Two tiny voices

When I walk into my sister’s home — and I walk in because she’s mistakenly given me my own key which means I’m over at least four times a week, if not six or seven — I hear two tiny voices fill the room.

“Liza!” They squeal. 

Their chorus builds, chanting my name over and over again. It’s as if we haven’t seen each other in months and yet we most likely saw each other yesterday. 

Then they’re at the front door so I’ll grab one of them, smooshing their face against my own. I’ll kiss their chubby cheeks or lips or hairline; I’ll hold their hand that’s undoubtedly stained with coloured marker from earlier; I’ll flip them around in mid-air, pinching their sides before we collapse in a heap of laughter on the grey couch. 

I look at Selah and see how she’ll make the world better. She has passion and zeal and spice — you can see all of that in her sparkly eyes — and I know she won’t back down from hard things. I look at Noah and see someone kind and loyal and tender who I think will lead people well. In only a handful of years I see these qualities and more, fashioned and fanned into their very essence. I can only imagine how much better they will become.  

Aunthood is like sunshine on your shoulders. It’s warm and light and golden. I want to take the glow I feel and pour it on top of them, making them feel warm and light too. I want to offer them space. I want to offer them safety. I want to offer them a place to always come back to if ever they feel afraid and alone. 

I do not know how to be an aunt. I haven’t read books on the topic or done any research. When they were fresh and new, I hardly understood how to change a diaper and it always made me panic whenever they cried hard. 

But I know how to love them. I know how to love them — because they’ve taught me how. They make it so easy.

The moment I met Noah, and then a few years later, Selah, I felt something crack and swell deep within me. It was almost painful, the way it surged and ballooned inside of my chest. It was real. It was sharp. It was overwhelming.

Turns out, it was love. 

I remember the day clearly ⁠— it was just past 5 in the morning when my sister called me and told me Noah was here. It was an early winter morning, and we’d rushed to the hospital to meet him. I remember the way the sun was rising ever so slowly as we drove across the Skyway Bridge into Burlington. 
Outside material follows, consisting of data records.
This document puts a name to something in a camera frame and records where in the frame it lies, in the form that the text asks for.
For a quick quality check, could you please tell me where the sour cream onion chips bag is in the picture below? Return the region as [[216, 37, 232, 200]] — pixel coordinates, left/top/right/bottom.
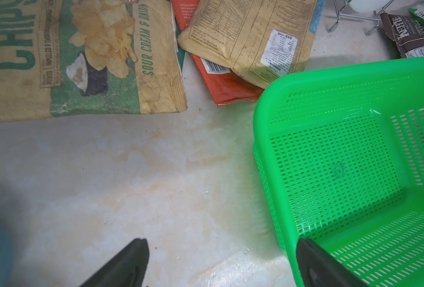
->
[[0, 1, 187, 123]]

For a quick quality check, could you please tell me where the red snack bag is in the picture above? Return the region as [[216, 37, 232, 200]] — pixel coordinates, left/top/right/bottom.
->
[[171, 0, 263, 106]]

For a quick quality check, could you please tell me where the brown Kettle chips bag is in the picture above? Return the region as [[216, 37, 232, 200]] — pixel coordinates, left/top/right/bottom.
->
[[380, 13, 424, 59]]

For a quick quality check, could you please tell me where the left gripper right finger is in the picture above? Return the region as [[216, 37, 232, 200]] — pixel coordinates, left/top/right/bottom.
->
[[296, 239, 367, 287]]

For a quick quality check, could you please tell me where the green plastic basket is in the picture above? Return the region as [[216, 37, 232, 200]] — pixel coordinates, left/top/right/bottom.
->
[[253, 57, 424, 287]]

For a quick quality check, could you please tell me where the metal wire plate stand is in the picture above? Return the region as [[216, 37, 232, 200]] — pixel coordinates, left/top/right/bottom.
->
[[328, 0, 394, 36]]

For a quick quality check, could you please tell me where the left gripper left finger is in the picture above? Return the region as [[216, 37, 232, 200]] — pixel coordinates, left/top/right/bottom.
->
[[81, 239, 149, 287]]

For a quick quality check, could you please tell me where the tan chips bag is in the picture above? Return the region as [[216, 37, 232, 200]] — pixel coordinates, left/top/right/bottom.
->
[[178, 0, 324, 88]]

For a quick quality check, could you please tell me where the white plate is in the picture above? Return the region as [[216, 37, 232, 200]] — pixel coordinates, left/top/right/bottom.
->
[[349, 0, 392, 13]]

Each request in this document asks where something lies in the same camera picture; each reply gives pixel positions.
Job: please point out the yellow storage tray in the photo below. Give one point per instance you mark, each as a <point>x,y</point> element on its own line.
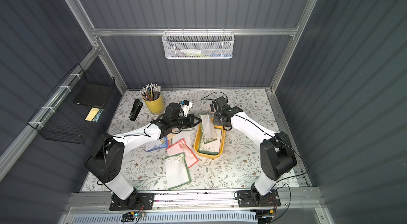
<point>221,133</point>

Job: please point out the green bordered stationery paper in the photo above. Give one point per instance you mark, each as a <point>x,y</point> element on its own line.
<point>185,135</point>

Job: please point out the black wire wall basket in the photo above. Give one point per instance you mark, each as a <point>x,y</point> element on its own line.
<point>60,119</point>

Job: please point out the white mesh wall basket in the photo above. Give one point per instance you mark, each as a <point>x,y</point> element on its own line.
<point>213,45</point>

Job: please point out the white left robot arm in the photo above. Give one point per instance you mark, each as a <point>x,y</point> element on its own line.
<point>107,154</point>

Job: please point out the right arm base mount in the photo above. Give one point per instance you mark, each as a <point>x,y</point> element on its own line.
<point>248,199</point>

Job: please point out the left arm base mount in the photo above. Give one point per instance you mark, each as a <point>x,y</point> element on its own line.
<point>135,202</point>

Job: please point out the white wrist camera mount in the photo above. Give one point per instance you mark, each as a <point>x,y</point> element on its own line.
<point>186,106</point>

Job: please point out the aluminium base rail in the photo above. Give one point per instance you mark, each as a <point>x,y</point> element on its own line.
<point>197,200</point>

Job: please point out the yellow pencil cup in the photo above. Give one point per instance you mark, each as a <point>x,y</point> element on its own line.
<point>156,106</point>

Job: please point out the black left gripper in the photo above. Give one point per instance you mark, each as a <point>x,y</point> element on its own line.
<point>191,120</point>

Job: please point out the yellow sticky notes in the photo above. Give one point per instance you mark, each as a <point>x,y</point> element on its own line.
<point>94,114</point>

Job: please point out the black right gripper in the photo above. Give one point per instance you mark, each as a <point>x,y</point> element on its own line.
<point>219,119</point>

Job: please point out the black notebook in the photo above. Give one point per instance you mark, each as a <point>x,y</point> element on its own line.
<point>92,94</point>

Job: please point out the beige lined stationery paper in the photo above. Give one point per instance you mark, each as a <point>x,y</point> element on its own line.
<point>171,135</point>

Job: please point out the bundle of pencils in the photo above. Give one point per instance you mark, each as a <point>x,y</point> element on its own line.
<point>151,92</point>

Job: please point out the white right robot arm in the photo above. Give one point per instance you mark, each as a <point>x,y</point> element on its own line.
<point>276,154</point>

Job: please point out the blue bordered stationery paper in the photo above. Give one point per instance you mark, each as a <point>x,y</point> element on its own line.
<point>157,144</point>

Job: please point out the white glue bottle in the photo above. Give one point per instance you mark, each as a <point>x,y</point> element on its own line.
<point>191,52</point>

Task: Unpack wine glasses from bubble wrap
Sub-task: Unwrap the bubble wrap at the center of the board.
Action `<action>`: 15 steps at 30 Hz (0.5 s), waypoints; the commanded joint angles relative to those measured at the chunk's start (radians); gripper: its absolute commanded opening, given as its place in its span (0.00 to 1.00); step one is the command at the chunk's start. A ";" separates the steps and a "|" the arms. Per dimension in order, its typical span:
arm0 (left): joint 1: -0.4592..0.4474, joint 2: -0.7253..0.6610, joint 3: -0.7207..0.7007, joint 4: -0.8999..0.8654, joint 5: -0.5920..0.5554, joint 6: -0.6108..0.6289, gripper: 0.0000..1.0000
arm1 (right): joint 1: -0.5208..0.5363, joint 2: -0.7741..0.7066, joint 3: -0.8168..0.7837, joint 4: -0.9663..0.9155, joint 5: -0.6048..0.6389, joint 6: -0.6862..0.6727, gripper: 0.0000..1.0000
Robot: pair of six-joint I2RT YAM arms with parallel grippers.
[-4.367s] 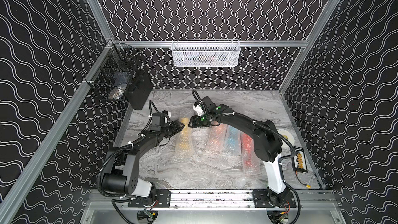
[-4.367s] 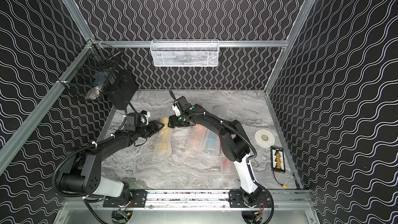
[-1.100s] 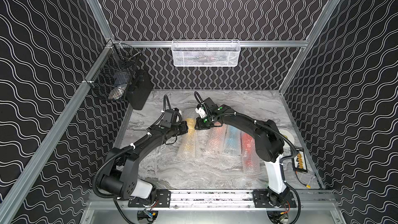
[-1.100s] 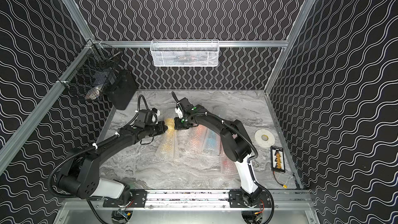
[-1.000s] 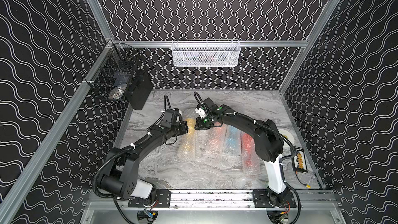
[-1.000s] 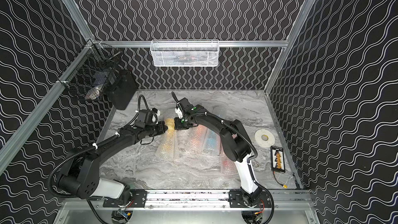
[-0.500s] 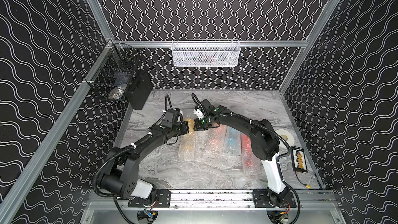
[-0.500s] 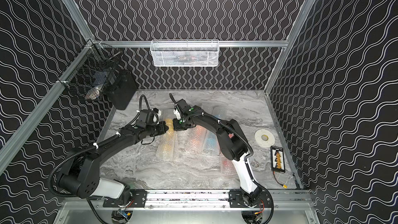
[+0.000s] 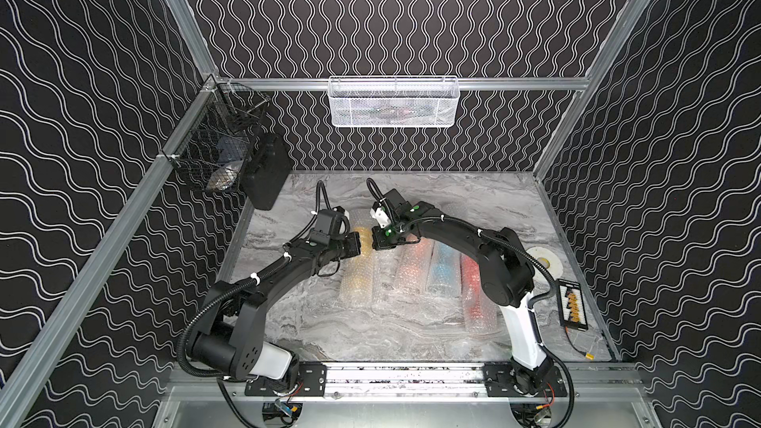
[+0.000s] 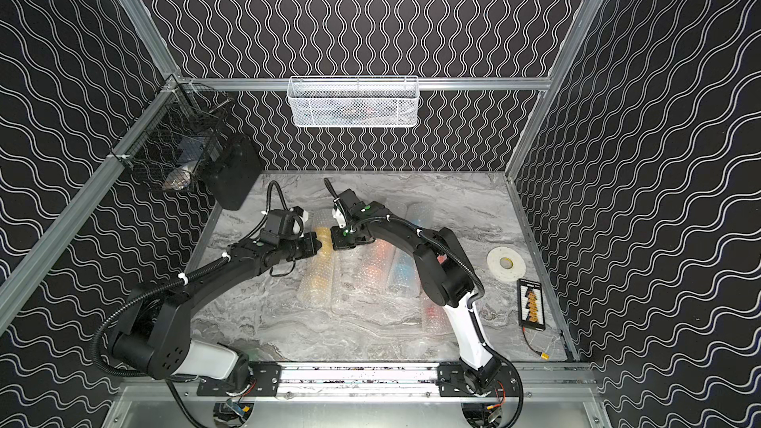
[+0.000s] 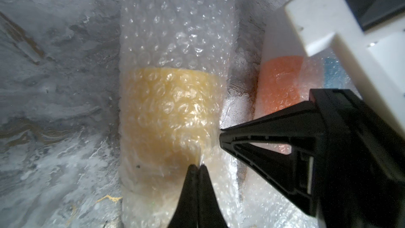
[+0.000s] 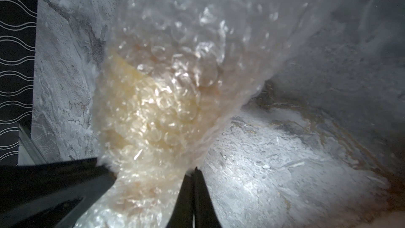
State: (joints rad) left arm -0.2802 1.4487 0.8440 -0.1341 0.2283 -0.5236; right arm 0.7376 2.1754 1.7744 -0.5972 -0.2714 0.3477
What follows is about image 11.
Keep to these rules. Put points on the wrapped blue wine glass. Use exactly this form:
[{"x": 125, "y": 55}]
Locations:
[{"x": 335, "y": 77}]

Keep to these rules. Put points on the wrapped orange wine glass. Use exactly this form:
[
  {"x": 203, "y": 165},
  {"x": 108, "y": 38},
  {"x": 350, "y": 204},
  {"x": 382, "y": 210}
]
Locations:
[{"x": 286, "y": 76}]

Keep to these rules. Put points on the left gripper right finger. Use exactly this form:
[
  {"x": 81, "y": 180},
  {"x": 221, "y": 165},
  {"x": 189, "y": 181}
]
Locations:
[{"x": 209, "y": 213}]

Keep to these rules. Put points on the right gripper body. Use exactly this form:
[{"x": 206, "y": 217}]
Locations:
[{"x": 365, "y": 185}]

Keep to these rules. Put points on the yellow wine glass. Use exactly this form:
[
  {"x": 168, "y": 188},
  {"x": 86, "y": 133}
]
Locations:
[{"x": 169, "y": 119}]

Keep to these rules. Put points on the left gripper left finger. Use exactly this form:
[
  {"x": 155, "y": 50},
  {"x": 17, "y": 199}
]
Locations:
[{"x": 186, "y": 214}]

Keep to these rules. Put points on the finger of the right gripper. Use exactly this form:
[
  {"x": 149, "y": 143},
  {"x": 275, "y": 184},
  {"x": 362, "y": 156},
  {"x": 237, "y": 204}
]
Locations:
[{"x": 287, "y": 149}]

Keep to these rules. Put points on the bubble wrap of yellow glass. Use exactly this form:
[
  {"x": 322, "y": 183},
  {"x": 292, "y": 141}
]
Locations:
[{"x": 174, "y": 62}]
Before I could enter my sister’s hospital room, the nurse stopped me in the hallway. I am ashamed of how I treated her.

“Visiting hours aren’t until 7:30,” the nurse said. It was 5:30 in the morning. 

I stared at her. “My sister just had a baby.” 

“You should come back in two hours,” she said. 

“My sister just had a baby, and her room is right down this hallway, and I am going to see them both this minute,” I brashly informed her. It was a mixture of exhaustion and annoyance that I saw in her eyes, but she sidestepped me and I waltzed on through. Not my finest moment. 

I entered the room and caught a glimpse of Noah. I could hardly breathe. I couldn’t stop staring at him — his impossibly small frame, the heavy bags under his newborn eyes — trying my best to memorize every tiny part of him. 

I still try to memorize him now.

The love I thought I was capable of shattered in front of me when I held those two babies in my arms. It turns out, I am capable of offering so much more. 

I thought of the ocean, the way you can never see the end of it, the way it stretches on, almost infinitely, and I thought, “The love I have for them is an ocean. I can’t see the end of it.” 

I do not know who they will grow up to be. I can’t predict their future, just like I can’t predict my own. All I know for sure is that we’ve been given today.

So for now, I’ll pray for them in the mornings asking God to form them into people of love. 

I’ll write Selah notes on her birthday each year, so someday she’ll have a stack of love letters from me.

I’ll read them stories, I’ll write them books, I’ll clink empty teacups with my niece, and build LEGO planes with my nephew. 

I’ll tell them exactly what I see in them. I’ll continue to say, “Noah, you are so smart,” and “Selah, you are so brave.” 

And I’ll never take for granted how it feels to walk into my sister’s home and hear those two tiny voices call out for me.